Tuesday, June 9, 2009

Aren't We All on the Same Side?

“The Other Side of Adoption” appeared in the June 7th Akron Beacon Journal. It is about Celeste Billhartz, who was adopted as an infant and is now collecting stories from “women who didn’t have any say in surrendering their newborns.” Travelling a path blazed by Ann Fessler, author of the 2007 book The Girls Who Went Away: The Hidden History of Women Who Surrendered Children for Adoption in the Decades before Roe v. Wade, Celeste is in the process of creating a coffee table book and a theatrical production from the stories and poems of the mothers she interviewed.

Celeste is shining a light on the adoption process to end coercion. She is placing an honoring spotlight on birthmothers. On her website, The Mother’s Project, she is also asking that we end adoption. She urges ”women-of-conscience to not adopt”. She even accuses those who adopt – termed “adopters” – of participating in abuse and “behaving like greedy, selfish pigs.” The light feels quite a bit dimmer.

Instead, let’s shine a light for strong adoption laws that honor birthparents and adopting parents. Let’s shine a light on our past by permitting access to original birth certificates. People who were adopted, and I am one of them, deserve to know their biological history.

Let’s recognize the truth of adoption.
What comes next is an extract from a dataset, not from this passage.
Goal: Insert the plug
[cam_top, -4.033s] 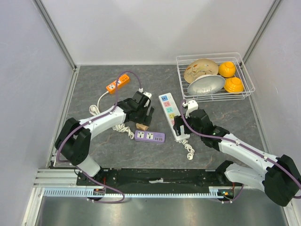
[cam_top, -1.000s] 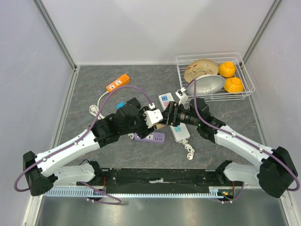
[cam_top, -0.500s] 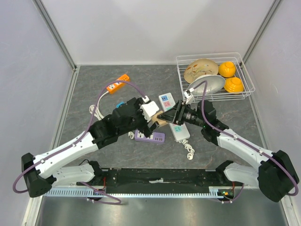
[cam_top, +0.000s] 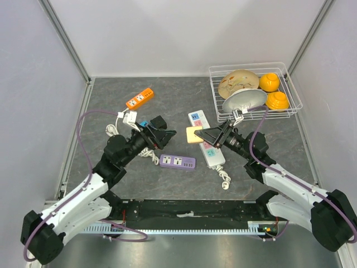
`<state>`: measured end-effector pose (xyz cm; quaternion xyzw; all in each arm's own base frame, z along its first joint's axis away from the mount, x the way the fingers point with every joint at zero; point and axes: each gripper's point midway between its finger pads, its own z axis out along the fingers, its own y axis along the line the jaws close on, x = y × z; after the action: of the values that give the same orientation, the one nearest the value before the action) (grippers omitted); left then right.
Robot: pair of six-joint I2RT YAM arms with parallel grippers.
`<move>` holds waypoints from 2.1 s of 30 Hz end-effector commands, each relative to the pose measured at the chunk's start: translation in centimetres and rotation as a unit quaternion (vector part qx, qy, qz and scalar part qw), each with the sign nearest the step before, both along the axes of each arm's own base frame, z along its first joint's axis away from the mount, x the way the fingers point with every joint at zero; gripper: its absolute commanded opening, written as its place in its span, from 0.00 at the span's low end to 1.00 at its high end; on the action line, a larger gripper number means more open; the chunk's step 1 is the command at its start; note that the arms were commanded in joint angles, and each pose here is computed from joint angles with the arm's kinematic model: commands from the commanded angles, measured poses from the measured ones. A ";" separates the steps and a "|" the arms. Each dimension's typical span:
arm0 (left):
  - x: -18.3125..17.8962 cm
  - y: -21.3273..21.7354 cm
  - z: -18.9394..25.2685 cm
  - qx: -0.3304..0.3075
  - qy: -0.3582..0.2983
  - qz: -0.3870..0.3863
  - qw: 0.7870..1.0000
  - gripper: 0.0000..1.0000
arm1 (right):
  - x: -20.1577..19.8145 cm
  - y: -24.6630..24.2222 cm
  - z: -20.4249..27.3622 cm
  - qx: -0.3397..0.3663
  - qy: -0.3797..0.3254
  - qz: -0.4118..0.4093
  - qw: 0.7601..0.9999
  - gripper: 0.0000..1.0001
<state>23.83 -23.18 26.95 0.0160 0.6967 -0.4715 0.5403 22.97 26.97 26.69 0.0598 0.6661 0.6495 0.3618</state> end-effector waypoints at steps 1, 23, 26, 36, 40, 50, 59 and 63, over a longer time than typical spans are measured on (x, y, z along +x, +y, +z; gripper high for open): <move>-2.0 -2.0 4.2 -0.166 0.023 -0.103 0.980 1.00 | -0.2 -0.9 4.6 0.078 -0.055 -0.016 0.995 0.00; -2.6 -6.2 5.3 -0.189 0.028 -0.200 0.961 0.99 | -0.4 0.1 5.6 0.096 -0.065 0.006 0.993 0.00; -2.7 -7.0 5.2 -0.183 0.029 -0.211 0.960 0.99 | -0.5 0.1 5.7 0.097 -0.067 0.006 0.993 0.00; -3.4 -8.0 5.0 -0.181 0.039 -0.228 0.956 0.91 | -0.4 0.0 5.5 0.099 -0.067 0.000 0.993 0.00; -3.6 -8.3 4.8 -0.179 0.041 -0.235 0.955 0.86 | -0.4 0.0 5.4 0.098 -0.065 0.000 0.993 0.00; -3.8 -8.4 4.8 -0.176 0.036 -0.239 0.954 0.42 | -0.5 0.2 5.3 0.088 -0.069 0.005 0.994 0.00; -2.5 -7.3 3.0 -0.113 0.042 -0.187 0.975 0.02 | 0.3 -0.5 3.6 -0.038 -0.096 -0.030 0.994 0.81; -1.1 -5.2 -0.4 0.008 0.059 -0.116 0.991 0.02 | 1.7 -2.7 1.1 -0.180 -0.100 -0.080 0.975 0.98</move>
<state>20.90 -30.62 27.15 0.0488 0.6782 -0.6309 0.3737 23.24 26.43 29.07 0.0203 0.6646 0.6136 0.4260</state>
As one reader posted “While I do feel for the women who were coerced and tricked into signing adoption papers, I ask them to remember that their story is not every woman’s story. I know first hand that adoption can be a very positive choice for a birth mother.” Choice is the keyword. The truth is in choice.

Viewing the adoption process as an immoral system driven by infertile white women bent on spending thousands of dollars to buy babies does nothing to end coercion. More important than the fact that this is not true, blame does nothing to empower birthmothers. In fact it has the opposite effect – it is self-victimizing. It turns off the light to the magnificence of who birthmothers really are – who all mothers really are.

Let’s turn on the light. We are all in this together. We are all on the same side.

1 comment:

  1. Yes, we are all on the same side...the child's. I have three adopted bi-racial grandchildren and I couldn't love them more. What a wonderful gift.